Macbeth seeks the reassurance of reality, drawing his own dagger in fear and frustration of confusion. He ultimately rejects the illusion, attributing it to the 'bloody business'. S.T. Coleridge suggests that macbeth "mistranslates the recoiling of conscience into selfish reasonings due to his cowardice." From then on, there's a grim acceptance of the deed and Macbeth bids the earth to "hear not his steps". According to Samuel Johnson, "that Macbeth wishes to escape the eye of providence is the utmost extravagance of determined wickedness", yet Bradley interprets Macbeth's aligning himself with evil as "frightfully courageous". From such varied analysis emerge a humanly complex man driven by his internal turmoil to the point where survival requires that courage straddle fear.

On the play's level, this scene guarantees Duncan's death. The dagger is a symbol of Macbeth's resolution, turning its handle toward his hand, spurring him to 'clutch' it. The personification of 'withered Murder" gives the deed a concrete tangibility. And Macbeth's final words "whiles I threat, he lives" show his cold determination. In confirming Ducan's death, it marks a turning point in the play, as Macbeth fulfils the witches' prophecy.

Another turning point is in Macbeth. He lets the dagger marshal him toward the deed, pursuing the illusory rewards offered by evil. In David Elloway's words: "He's entered a world of deceptive dreams and moves through it with the mindlessness of a sleepwalker." Macbeth expresses his fear of the 'sure and firm-set earth', which is a symbol of reality. This shows his tendency to take meaning at face-value, justifying his blind confidence in the witches later.

The soliloquy's dark imagery enforces the magnitude of Macbeth's crime, and foreshadows its consequences. Blood appears both on the blade and handle of the dagger, insinuating that he cannot emerge cleanly from the deed. Associates of night and evil are evoked to set the scene for murder. The apparent death of nature during night connotes the unnaturalness of the deed. Coleridge believes that "the dimensions of murder are expressed in the portrayal of its movement." Murder moves in three ways: stealthily, as that of a trained assassin. Then, with Tarquin's ravish, equating it with rape. And, like that of a ghost's, a mindless wraith "alarumed" to fulfil his sole purpose. By portraying the diverse facets of murder, Shakespeare demonstrates its profound unnaturalness, and the magnitude of its consequences.

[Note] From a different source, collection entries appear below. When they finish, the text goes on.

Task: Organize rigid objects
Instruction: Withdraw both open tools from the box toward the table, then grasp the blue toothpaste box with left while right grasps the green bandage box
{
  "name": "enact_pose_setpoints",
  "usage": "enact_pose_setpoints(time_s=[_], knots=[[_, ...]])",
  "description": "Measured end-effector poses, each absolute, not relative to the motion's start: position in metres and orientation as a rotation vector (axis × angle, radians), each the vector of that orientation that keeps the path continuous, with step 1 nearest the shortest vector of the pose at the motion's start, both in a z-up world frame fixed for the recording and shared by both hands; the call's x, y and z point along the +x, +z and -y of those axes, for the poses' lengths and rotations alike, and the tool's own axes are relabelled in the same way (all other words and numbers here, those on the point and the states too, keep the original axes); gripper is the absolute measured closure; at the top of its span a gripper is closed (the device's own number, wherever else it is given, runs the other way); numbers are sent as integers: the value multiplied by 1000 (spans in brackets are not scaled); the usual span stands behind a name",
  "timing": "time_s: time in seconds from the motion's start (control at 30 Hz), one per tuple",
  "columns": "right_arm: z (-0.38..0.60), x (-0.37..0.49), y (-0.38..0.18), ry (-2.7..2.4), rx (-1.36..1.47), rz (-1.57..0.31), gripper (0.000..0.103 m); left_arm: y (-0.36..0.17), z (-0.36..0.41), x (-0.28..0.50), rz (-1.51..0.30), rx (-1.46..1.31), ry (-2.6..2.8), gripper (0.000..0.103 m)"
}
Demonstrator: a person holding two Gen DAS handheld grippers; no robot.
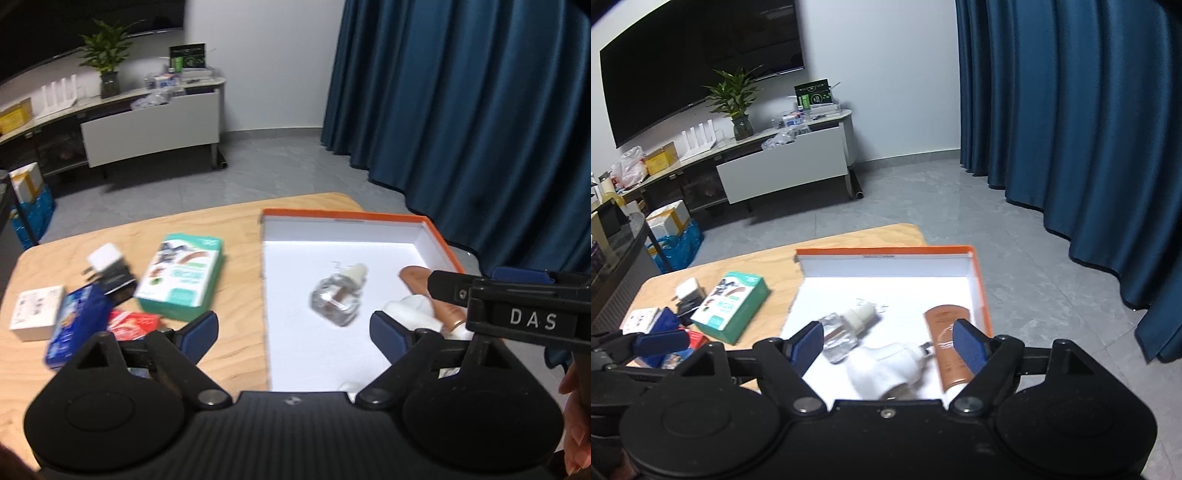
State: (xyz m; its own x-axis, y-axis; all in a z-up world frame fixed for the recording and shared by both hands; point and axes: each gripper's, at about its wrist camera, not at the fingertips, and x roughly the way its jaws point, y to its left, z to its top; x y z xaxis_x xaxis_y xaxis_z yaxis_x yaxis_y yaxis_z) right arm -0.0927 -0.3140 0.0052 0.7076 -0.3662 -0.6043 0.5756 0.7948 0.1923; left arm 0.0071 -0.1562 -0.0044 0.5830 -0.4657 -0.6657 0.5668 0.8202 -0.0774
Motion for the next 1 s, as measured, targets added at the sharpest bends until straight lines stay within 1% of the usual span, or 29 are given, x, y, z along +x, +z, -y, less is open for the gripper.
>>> enact_pose_setpoints(time_s=[0.3,0.67,1.0], knots=[[268,-65,1,-437,367,-588,7,-5,93,13,-730,148,-485,10],[230,-37,-13,-318,351,-653,7,-18,16,46,-769,87,-313,8],[232,-33,-17,-301,365,-657,7,-39,-1,95,-852,44,-297,5]])
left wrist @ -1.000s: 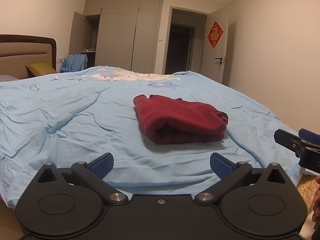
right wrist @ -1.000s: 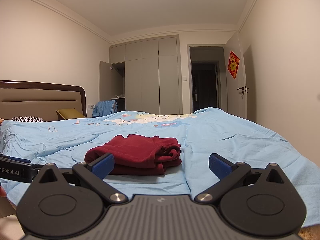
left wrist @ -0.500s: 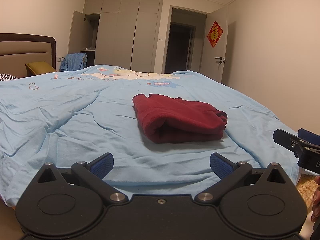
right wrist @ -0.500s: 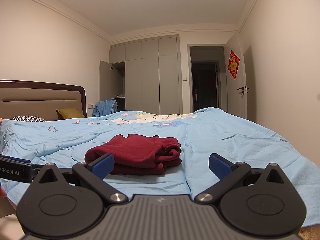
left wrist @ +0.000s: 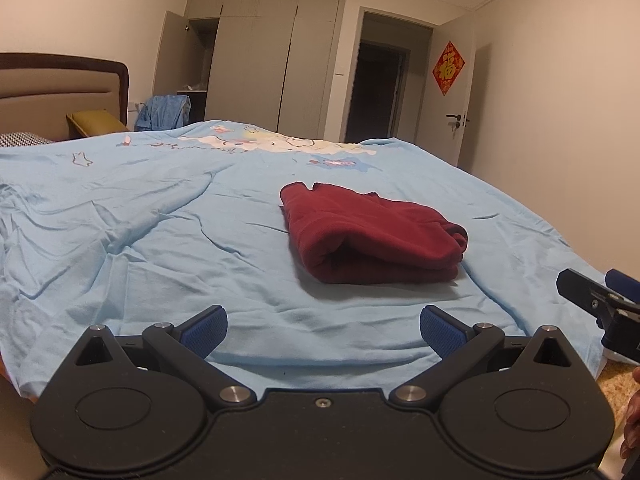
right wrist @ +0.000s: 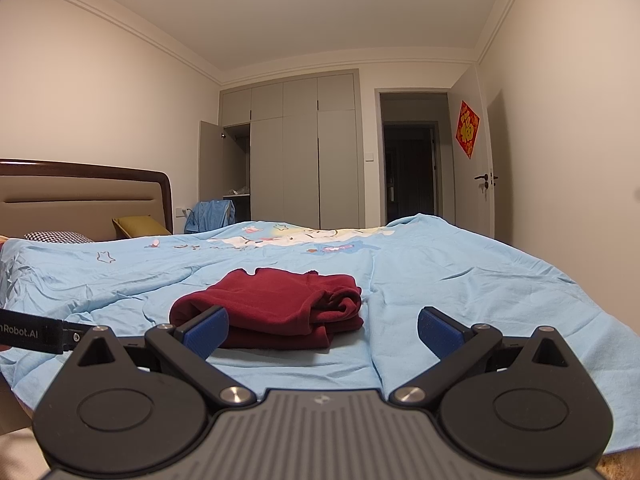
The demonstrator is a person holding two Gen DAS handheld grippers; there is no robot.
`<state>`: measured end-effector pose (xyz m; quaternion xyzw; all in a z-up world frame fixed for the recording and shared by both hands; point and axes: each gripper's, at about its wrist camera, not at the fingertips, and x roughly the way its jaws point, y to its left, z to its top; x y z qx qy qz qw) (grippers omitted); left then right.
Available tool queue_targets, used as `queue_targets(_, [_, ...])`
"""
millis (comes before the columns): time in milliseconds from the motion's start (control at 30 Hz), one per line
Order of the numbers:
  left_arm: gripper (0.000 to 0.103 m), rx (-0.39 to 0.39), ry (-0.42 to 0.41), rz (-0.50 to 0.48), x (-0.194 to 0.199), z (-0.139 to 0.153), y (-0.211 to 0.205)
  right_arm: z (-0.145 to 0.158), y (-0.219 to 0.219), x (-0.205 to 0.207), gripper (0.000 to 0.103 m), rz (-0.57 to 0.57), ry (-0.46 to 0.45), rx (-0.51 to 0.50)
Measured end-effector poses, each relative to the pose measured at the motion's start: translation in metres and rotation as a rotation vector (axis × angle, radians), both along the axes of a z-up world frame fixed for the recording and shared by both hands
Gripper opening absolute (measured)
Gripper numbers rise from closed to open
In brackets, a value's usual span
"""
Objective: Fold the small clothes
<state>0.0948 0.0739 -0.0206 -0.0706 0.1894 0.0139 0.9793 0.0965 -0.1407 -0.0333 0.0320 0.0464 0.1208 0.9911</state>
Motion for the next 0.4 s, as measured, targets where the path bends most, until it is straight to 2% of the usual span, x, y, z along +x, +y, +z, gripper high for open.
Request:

Also, this crucial scene reinforces the themes and motifs of the play, extending upon their importance.

Primarily, it illuminates the conflict between appearance and reality. Despite the apparent solidity of the dagger, Macbeth cannot grasp it. This dramatises the deceptive nature of appearance. The latent meanings of many lines epitomise the idea that the full truth is hidden by face value. The phrase: "dagger of the mind" doesn't merely mean an imaginary weapon, but also the bane of the mind - a rancour in his peace. Only both meanings together can convey Macbeth's turmoil and the depth of his thoughts.

The image of blood in 'gouts', the darkness of night, and the non-restriction of action to merely human agencies are potent elements of this soliloquy. These are what create the ominous ambience of the play. According to Bradley, "macbeth gives the impression of a black night broken by flashes of light and colour." Here, the glimmering dagger and the potent colour of blood create this effect. Such vivid and violent imagery are what characterises Macbeth.

Shakespeare's pre-eminence as a dramatist is due to his capacity to create vivid images that embody powerful human emotions. This soliloquy brims with such imagery and symbolism, and is imperative in promoting Macbeth, the simplest of Shakespearean tragedies, to be the most broad and massive in effect.